Действительно, в сказочной стране и не слыхивали о бессмертной душе, обитающей в бренном человеческом теле. Думали, человек умирает, и все. Тело сносили на кладбище, закапывали в землю, устраивали поминки. Потом родственники ходили на могилу, пока она не сравнивалась с землей. Разумеется, плакали, но скорее по себе, оставшимся в этом мире, а не по покойнику.
Мысль о том, что человек продолжает жить после смерти, не просто удивила, а потрясла Ивана. Чужестранцы, перебивая друг друга, стали рассказывать ему о бессмертной душе и ее загробной участи.
– Душа, она как дыхание, – объяснял Шпиц. – Ее нельзя увидеть или почувствовать. Она невидима, как и ее Создатель, Бог. Когда человек умирает, душа покидает тело и отправляется на суд к Богу. Праведников Бог оставляет в Своем царстве – в раю. А грешников отсылает в ад.

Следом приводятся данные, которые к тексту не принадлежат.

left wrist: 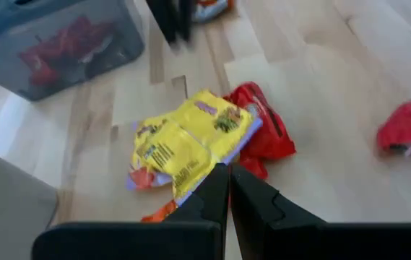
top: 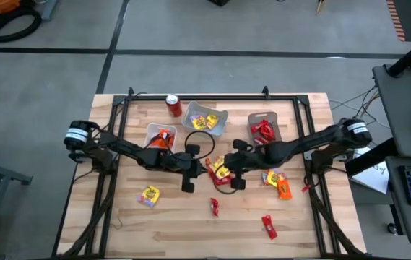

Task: Sort candy
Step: Put the yellow candy into the gray bin

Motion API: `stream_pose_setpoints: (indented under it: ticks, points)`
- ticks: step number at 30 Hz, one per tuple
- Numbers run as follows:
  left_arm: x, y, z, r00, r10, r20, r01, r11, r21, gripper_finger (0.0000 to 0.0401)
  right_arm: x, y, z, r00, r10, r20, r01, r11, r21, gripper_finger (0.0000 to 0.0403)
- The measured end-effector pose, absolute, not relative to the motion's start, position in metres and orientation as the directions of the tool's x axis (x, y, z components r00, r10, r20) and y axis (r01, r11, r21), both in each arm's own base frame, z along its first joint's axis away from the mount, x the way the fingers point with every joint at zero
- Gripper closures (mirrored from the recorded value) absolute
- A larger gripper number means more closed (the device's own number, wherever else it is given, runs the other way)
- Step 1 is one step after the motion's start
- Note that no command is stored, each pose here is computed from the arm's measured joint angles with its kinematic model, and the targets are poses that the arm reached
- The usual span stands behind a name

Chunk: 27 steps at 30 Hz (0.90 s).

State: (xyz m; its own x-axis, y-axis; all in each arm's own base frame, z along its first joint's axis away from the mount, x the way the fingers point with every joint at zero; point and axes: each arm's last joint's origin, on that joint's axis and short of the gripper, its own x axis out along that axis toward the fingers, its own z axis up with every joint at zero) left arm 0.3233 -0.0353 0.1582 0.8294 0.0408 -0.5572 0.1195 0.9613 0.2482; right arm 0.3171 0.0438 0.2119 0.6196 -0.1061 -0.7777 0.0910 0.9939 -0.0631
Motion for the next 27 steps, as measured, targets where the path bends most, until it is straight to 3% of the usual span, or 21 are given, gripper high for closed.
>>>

– Рай, – толковал Мопс, – это что-то вроде прекрасного небесного сада. Там растут чудесные деревья и поют дивные птицы. Там нет ни печали, ни скорби, ни нужды. Ад же подобен страшной подземной пещере. Там горит неугасимый огонь. В нем вечной мукой мучаются души грешников. Но, конечно, сие надо понимать иносказательно. Душа невещественна, поэтому ее наслаждения и муки также невещественны.

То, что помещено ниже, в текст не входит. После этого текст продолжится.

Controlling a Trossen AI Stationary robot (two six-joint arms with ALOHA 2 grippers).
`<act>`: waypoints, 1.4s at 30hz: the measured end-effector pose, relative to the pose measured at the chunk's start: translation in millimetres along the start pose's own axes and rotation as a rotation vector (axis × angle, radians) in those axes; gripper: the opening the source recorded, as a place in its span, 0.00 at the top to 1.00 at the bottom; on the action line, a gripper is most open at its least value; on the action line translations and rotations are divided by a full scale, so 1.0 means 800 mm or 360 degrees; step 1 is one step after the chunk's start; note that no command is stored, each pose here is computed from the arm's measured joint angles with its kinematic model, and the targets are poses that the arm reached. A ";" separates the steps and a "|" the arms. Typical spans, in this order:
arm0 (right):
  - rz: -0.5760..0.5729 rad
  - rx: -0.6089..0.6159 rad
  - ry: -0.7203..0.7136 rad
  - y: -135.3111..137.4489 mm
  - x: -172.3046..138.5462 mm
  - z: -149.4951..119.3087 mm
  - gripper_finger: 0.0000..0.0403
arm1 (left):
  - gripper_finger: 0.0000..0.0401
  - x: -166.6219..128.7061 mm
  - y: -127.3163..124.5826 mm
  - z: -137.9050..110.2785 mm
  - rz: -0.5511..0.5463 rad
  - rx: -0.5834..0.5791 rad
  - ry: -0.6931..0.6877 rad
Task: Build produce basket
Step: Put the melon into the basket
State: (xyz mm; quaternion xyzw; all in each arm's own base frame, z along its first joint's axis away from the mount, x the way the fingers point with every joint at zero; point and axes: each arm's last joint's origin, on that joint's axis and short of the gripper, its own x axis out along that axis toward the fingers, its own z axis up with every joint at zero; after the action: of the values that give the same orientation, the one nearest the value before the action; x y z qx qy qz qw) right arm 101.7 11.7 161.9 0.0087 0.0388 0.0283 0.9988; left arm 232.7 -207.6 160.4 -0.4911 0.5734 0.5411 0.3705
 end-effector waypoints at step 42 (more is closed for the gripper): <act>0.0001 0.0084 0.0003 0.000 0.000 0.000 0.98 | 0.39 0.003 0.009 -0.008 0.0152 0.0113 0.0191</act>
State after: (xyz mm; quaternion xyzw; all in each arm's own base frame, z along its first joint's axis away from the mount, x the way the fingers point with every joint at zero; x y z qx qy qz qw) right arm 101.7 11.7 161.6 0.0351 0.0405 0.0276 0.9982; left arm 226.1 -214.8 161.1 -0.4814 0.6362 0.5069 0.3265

– Мне кажется, – сказал Плутоний, – наша беседа стала слишком заумной. Я приехал к вам повеселиться, а вы бубните о Боге и душе, как монахи. Думаю, нам с Иваном пора во дворец. А повеселиться я заеду как-нибудь один.
Расстались. Иноземцы провожали гостей низкими поклонами. За их спинами девушки строили глазки царевичам и посылали воздушные поцелуи.
Иван не пил и не курил, но голова шла кругом. Мысли путались. Бессмертная душа, райский сад, адский огонь, девицы с полуобнаженными грудями. Да, непростой народ немцы. От них за несколько часов узнаешь больше, чем за всю жизнь. Надо побывать в их земле, изучить их веру.
Мысль о продолжении путешествия завладела юношей. Демьян и Кудеяр поддержали его. Им было неловко в царских хоромах.
– В дорогу! В дорогу! Я хочу говорить о дороге! – потирал руки поэт. – Человек не может долго сидеть на месте. Что ищет он в стране далекой? Что кинул он в краю родном?